Prehistory and Middle Ages
The history of Liévin begins in ancient times. The foothill of Riaumont (highest point in Liévin) is a rich archaeological site.  Traces of Neolithic and Gallo-Roman periods have been found there, and 752 tombs attest that Liévin was once a Merovingian burial ground.

In 1414, there were barely 150 inhabitants in Liévin.  At that time, it was a village mainly concerned with agriculture.  The population grew steadily until the First World War. 

 600 inhabitants in 1759
 900 inhabitants in 1789
 1223 inhabitants in 1820

Industrial Revolution

Coal was discovered in the vicinity of Lens, Pas-de-Calais in 1849, and near Liévin in 1857.  This precipitated a time of great productivity, prosperity, and population growth. The population of Liévin was 25,698 in 1914.

From 1858, the Lens mining company opened its pit no. 3 - 3 bis in the city, the Aix mining company its pit of Aix, which ten years later became no. 2 of Liévin, and the Liévin mining company its pit no. 1 bis - 1 ter. Secondary pits opened later. From 1899, the latter opened its pit no. 5 - 5 bis. During the 20th century, the Lens mining company opened its ventilation shafts no. 9 bis, 11 bis and 16 bis. The last shafts were backfilled in 1979, the installations were destroyed, with the exception of the headframes of shafts 1 bis and 3 bis.

World War I
The First World War brutally ended Liévin's expansion.  The city was ruined, the churches and castles destroyed.  Human losses were 400 civilian and 600 military, and it saw severe fighting during the Battle of Loos, which took place not far to the north.  The city of Liévin was awarded the Croix de Guerre in 1920.

After the war, it was necessary to rebuild everything.  After a few years, Liévin was again an active city, and mining recommenced.
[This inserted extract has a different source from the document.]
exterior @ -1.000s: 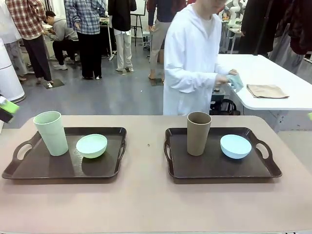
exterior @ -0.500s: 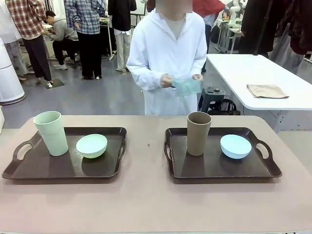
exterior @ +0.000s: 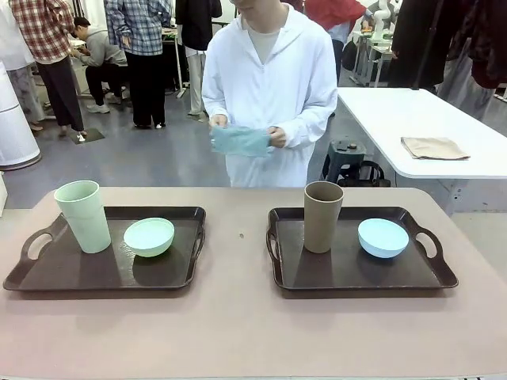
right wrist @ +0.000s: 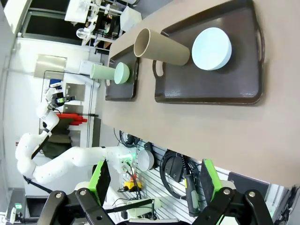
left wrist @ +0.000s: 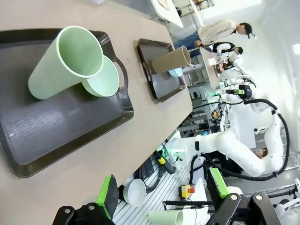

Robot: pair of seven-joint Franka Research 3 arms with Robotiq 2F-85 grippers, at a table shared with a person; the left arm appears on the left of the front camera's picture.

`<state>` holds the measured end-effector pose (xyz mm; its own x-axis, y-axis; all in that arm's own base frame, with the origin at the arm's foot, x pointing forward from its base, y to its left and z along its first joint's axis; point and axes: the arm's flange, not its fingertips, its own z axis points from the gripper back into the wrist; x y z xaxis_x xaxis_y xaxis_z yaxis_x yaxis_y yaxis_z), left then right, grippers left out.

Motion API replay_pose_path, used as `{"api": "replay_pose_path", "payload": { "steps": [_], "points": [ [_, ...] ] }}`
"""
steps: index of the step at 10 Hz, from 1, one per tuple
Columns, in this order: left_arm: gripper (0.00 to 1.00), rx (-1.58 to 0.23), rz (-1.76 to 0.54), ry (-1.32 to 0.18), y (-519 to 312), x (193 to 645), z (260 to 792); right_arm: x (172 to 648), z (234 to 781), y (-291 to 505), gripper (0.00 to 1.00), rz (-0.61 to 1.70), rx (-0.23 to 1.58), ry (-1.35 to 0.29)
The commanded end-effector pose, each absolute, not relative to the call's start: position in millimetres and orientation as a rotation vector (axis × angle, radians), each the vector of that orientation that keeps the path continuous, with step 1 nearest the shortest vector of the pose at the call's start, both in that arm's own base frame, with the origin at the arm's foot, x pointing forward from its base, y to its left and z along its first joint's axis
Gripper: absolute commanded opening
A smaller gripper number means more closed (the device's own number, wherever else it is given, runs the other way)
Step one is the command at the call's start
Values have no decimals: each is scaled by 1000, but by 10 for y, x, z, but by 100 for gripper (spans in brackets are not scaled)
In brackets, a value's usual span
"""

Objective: Set up a tray with a mat and arrange the tableware.
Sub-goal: Pick up the Picnic Bowl and Reusable plastic cup from the Handle tray in front of the human's position and hold them in the air.

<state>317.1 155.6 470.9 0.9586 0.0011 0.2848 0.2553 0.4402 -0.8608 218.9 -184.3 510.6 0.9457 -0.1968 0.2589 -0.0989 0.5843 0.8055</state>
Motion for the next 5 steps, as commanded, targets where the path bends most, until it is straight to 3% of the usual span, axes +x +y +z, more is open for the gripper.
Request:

In 1936, the nearby (5.6 km) Canadian National Vimy Memorial was dedicated to the Battle of Vimy Ridge (part of the Battle of Arras) and the Canadian forces killed during the First World War; it is also the site of two WWI Canadian cemeteries.

World War II

World War II again stopped the progress of the city.  In 1940, Liévin was evacuated, and the city was occupied by the Germans.  Resistance was organized, in particular with the help of the Voix du Nord newspaper which is nowadays the main daily newspaper of Nord-Pas-de-Calais.  In this war, there were 220 civilian and 225 military casualties.  Liévin was liberated on 2 September 1944 by the British Eighth Army.
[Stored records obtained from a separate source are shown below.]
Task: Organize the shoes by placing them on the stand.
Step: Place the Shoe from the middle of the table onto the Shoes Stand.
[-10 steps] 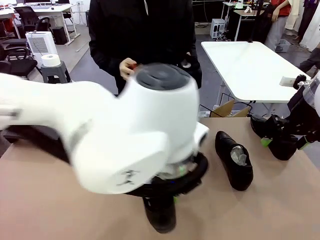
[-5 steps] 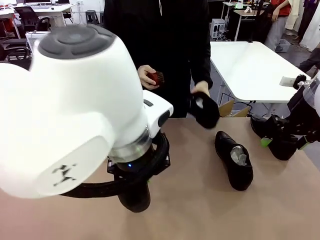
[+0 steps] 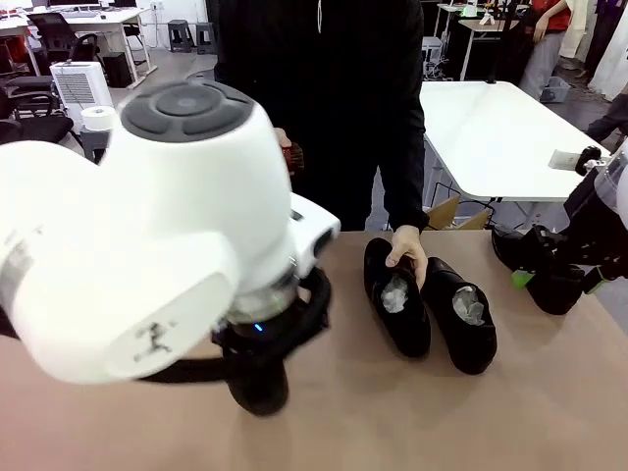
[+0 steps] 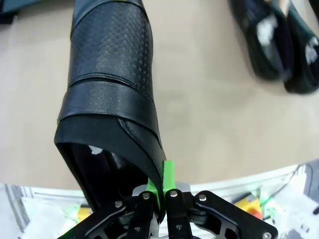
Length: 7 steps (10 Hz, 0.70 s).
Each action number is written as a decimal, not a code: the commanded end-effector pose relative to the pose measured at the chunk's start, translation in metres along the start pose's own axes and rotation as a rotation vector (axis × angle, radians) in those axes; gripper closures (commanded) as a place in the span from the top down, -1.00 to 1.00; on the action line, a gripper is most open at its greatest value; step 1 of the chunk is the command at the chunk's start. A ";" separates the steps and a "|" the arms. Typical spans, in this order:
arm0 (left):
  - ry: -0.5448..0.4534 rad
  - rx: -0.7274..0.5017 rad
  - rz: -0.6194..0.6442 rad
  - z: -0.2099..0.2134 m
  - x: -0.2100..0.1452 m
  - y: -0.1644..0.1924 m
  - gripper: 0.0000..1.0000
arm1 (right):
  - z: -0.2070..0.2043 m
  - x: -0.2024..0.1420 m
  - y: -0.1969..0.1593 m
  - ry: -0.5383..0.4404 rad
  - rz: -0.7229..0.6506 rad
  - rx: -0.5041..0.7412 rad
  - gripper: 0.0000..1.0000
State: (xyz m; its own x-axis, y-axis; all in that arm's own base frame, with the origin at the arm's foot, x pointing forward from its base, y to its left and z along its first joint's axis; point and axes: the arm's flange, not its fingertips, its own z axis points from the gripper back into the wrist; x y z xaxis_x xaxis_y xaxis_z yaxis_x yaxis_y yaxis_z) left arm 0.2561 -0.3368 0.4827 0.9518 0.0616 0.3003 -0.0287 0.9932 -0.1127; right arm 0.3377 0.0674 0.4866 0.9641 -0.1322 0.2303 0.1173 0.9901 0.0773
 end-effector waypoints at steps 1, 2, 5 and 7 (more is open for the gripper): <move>-0.104 -0.015 -0.069 -0.004 0.056 0.047 -1.00 | 0.001 0.000 -0.001 0.003 0.003 0.010 1.00; -0.177 0.043 -0.064 -0.013 0.083 0.063 -1.00 | 0.001 0.000 -0.001 0.003 0.003 0.010 1.00; -0.112 0.015 -0.040 -0.033 0.143 0.081 -1.00 | 0.001 0.000 -0.001 0.003 0.003 0.010 1.00; -0.156 0.041 -0.089 -0.024 0.117 0.091 -1.00 | 0.000 0.000 0.000 0.000 0.000 0.000 1.00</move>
State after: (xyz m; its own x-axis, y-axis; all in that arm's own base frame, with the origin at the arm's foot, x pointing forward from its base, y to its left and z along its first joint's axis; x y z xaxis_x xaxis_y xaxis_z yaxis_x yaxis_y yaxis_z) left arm 0.3906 -0.2405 0.4741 0.9052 -0.0100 0.4249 0.0378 0.9977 -0.0569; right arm 0.3377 0.0674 0.4867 0.9641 -0.1322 0.2305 0.1173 0.9901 0.0772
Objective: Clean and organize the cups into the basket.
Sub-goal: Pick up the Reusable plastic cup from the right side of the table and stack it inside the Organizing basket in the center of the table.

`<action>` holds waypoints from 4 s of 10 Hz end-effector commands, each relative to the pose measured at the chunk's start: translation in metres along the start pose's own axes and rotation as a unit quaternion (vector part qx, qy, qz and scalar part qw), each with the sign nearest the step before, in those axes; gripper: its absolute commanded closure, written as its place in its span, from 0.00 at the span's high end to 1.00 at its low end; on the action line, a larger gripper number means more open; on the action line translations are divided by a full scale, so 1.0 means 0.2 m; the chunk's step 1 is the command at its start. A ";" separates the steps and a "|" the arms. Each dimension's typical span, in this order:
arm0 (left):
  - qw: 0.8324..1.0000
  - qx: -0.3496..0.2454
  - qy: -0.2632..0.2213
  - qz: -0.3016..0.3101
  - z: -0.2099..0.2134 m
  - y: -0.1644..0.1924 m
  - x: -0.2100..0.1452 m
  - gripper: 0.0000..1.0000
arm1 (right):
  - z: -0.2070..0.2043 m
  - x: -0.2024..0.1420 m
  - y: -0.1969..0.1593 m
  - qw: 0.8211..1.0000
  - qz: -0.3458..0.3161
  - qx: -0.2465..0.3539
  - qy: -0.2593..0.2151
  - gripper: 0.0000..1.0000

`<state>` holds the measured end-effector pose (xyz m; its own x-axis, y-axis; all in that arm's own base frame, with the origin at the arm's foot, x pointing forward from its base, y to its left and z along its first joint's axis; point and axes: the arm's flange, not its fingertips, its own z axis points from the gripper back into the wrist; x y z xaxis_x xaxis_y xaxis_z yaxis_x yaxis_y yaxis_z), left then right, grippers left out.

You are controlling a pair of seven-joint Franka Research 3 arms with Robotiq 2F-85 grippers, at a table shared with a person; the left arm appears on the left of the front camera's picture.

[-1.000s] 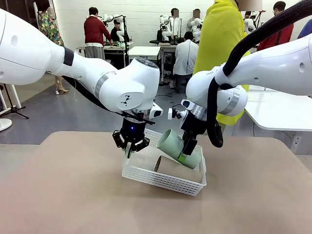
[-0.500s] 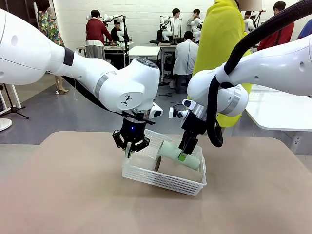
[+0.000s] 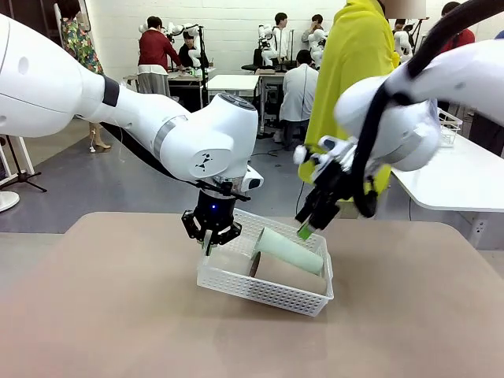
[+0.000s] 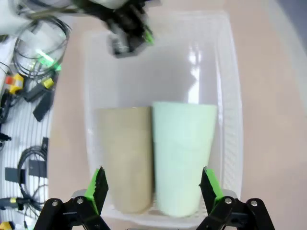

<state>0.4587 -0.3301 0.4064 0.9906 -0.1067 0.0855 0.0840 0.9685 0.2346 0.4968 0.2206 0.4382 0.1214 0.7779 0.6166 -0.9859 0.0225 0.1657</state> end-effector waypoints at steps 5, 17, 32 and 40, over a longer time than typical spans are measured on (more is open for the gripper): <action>1.000 0.004 -0.004 -0.004 -0.01 0.00 -0.01 0.00 | 0.78 -1.00 0.78 0.962 0.083 -0.076 -0.249 1.00; 1.000 0.004 -0.004 -0.004 -0.01 0.00 -0.01 0.00 | 0.95 -1.68 0.59 0.947 0.013 -0.136 -0.292 1.00; 1.000 0.004 -0.004 -0.004 -0.01 0.00 -0.01 0.00 | 0.95 -1.68 0.59 0.947 0.013 -0.136 -0.292 1.00; 1.000 0.004 -0.004 -0.004 -0.01 0.00 -0.01 0.00 | 0.49 -1.63 0.18 0.968 -0.016 -0.113 -0.223 1.00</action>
<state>0.4584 -0.3305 0.4063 0.9906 -0.1075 0.0851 0.0849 0.9683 0.2348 0.4204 -0.1003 0.3239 0.1519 0.4383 0.8859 -0.9743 0.2174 0.0595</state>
After the war, mining recommenced in force; coal mining was vital to the reconstruction of the French economy.  Silicosis, which would kill many miners, made its appearance.

End of coal mining
In addition to silicosis, miners were in daily peril of being lost in mining catastrophes. There were five major mining catastrophes during the coal mining period:

 28 November 1861, pit no. 1, 2 dead
 13 August 1882, pit no. 3, 8 dead
 14 January 1885, pit no. 1, 28 dead
 28 January 1907, pit no. 3, 3 dead
 16 March 1957, pit no. 3, 10 dead
 27 December 1974, Saint-Amé pit, 42 dead

Additionally, a recession in the mining industry began and with it a recession in Liévin.  From 1960 to 1970, 60 of the 67 pits closed.  Following the tragedy in pit number 3 in Saint-Amé, the last coal mining pit closed in 1974.  Liévin no longer produces coal, and has moved on to a new chapter.

In 2014, French Prime Minister Manuel Valls commemorates the 40th anniversary of the Saint-Amé tragedy.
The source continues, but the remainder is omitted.